* **Data extract**
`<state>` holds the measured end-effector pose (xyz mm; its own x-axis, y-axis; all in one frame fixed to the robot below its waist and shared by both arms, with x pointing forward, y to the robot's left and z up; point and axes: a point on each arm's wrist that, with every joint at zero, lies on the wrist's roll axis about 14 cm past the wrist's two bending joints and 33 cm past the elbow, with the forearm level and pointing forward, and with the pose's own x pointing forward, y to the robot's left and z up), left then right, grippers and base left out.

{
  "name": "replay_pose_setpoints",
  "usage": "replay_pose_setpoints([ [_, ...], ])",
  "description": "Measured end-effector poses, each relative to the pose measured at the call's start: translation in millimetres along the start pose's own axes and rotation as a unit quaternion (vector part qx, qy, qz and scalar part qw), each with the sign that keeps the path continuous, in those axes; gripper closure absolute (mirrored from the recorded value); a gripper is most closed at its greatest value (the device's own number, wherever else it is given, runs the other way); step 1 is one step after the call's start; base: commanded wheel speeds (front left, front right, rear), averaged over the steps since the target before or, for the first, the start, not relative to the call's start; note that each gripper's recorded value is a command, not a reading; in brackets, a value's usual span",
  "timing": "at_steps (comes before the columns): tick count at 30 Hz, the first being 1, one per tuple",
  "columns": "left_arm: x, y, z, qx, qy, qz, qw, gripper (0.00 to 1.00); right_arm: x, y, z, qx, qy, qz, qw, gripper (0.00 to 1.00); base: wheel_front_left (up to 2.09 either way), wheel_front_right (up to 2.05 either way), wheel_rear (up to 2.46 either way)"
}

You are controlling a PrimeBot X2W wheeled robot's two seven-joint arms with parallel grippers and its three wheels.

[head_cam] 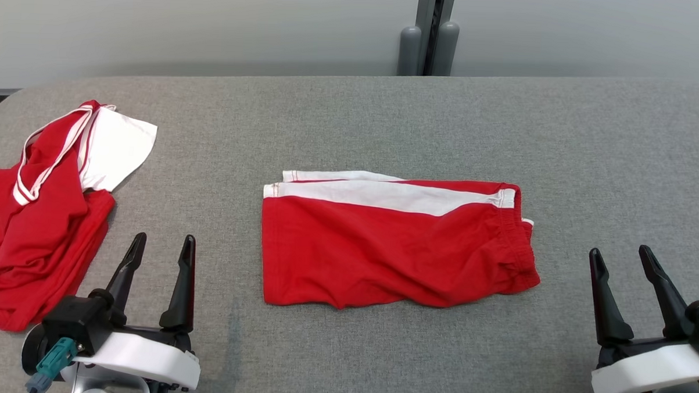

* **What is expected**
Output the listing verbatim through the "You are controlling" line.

* **Worked solution**
`<state>` holds the measured end-effector pose (xyz mm; its own x-axis, y-axis; all in one frame fixed to the robot below its waist and shared by both arms, with x pointing forward, y to the robot's left and z up; point and axes: a point on each arm's wrist that, with every joint at zero, lies on the wrist's roll axis about 14 cm past the wrist's two bending joints and 33 cm past the elbow, with the forearm level and pointing forward, and with the pose's own x pointing forward, y to the robot's left and z up), left then right, grippers and base left out.

{
  "name": "replay_pose_setpoints",
  "usage": "replay_pose_setpoints([ [_, ...], ])",
  "description": "Measured end-effector poses, each relative to the pose measured at the call's start: translation in millimetres along the start pose's own axes and rotation as a unit quaternion (vector part qx, qy, qz and scalar part qw), each with the sign that keeps the path continuous, in those axes; gripper closure absolute (mirrored from the recorded value); a gripper is most closed at its greatest value (the device's own number, wherever else it is given, runs the other way); step 1 is one step after the call's start; base: commanded wheel speeds (front left, front right, rear), averaged over the steps since the target before or, for the first, the start, not relative to the call's start; note that each gripper's recorded value is a command, not a reading; in brackets, a value's usual span",
  "timing": "at_steps (comes before the columns): tick count at 30 Hz, the first being 1, one per tuple",
  "columns": "left_arm: x, y, z, qx, qy, qz, qw, gripper (0.00 to 1.00); right_arm: x, y, z, qx, qy, qz, qw, gripper (0.00 to 1.00); base: wheel_front_left (up to 2.09 either way), wheel_front_right (up to 2.05 either way), wheel_rear (up to 2.46 either way)"
}

You are controlling a PrimeBot X2W wheeled robot's two seven-joint arms with parallel grippers and its three wheels.

No further answer will be given.